De ahí que lo único que verdaderamente interesaba de La huésped era atestiguar la muy publicitada metamorfosis de Meyer mutando de escritora “juvenil” a escritora “para adultos”. Y lo que descubrimos enseguida es que —con percepción un tanto marciana— para Meyer son todos iguales. No importa la edad ni la capacidad intelectual. Lo que sí importa es que son todos organismos listos para ser subyugados con una prosa mortal y un maléfico sentido del diálogo. Lo más extraño y perversamente atractivo de todo es la manera en que Meyer habita —sin ninguna pasión y con tanta sangre tan fría— géneros que suelen ser amados por sus practicantes. Poco y nada interesa aquí la historia de entidades provenientes de tan lejos para conquistar nuestros cuerpos y convertirlos en meros envases insensibles. Lo que aquí vuelve a valer —como en el sanguíneo romance entre la vital Isabella “Bella” Swan y el no-muerto Edward Cullen— es un romanticismo de folletín puesto al servicio de un tan bizarro como absurdo triángulo amoroso digno de un delirante culebrón del Almodóvar de los inicios.
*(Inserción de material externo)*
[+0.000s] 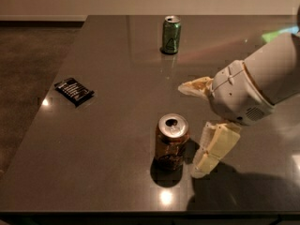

Presten atención: la Tierra ha sido sometida por una raza de parásitos mentales y Melanie “Mel” Stryder —una de las contadas resistentes al influjo sideral— acaba cobijando en su seno y en su mente a un “alma” invasora pero sentimental que no se siente cómoda en ningún planeta y que acaba siendo conocida como Wanda. Y una y otra —compartiendo recuerdos, pasiones, corazón— resultan enamoradas de un mismo hombre llamado Jared Howe. Pero a no preocuparse demasiado: Wanda pronto cambia de opinión y decide conquistar a Ian O’Shea. Y ya saben: el amor casi excluye al sexo en el planeta Meyer y enseguida la trama de La huésped se dispara en múltiples direcciones para explicarnos la mecánica de la posesión astral, cómo dejar de ser poseído, la variable resistencia de nuestras células cerebrales al influjo de pensamientos externos, los métodos para extirpar el “alma” e injertarla en otro receptor, las muchas formas de relacionarse socialmente entre locales y visitantes... Luego de demasiadas páginas, todo queda flotando en el espacio a la espera de nuevos cuerpos y amoríos y lo que siente Wanda al probar por primera vez la mantequilla de cacahuete. Y, por supuesto, crepuscularmente, todos quieren a todos. Aquí casi no hay malos. Aquí hay, apenas, problemas de comunicación fácilmente solucionables si se pone buena voluntad. Con un poco de esfuerzo podremos vivir todos juntos, unos dentro de otros, felices.
En una entrevista, Meyer explicó que uno de los temas de La huésped es la tan humana obsesión por el cuerpo. Allí, dijo ser muy crítica con su propio cuerpo pero no con los cuerpos de otros. Es una pena que Meyer no sea, además, un poco más crítica con su obra.
Así, La huésped es una mala novela, Meyer es una anfitriona atroz, y yo me doy por vencido pero no —nunca, jamás— me daré por conquistado.
Yo prefiero seguir creyendo en que hay vida inteligente en otros planetas. Y —por qué no— también en éste.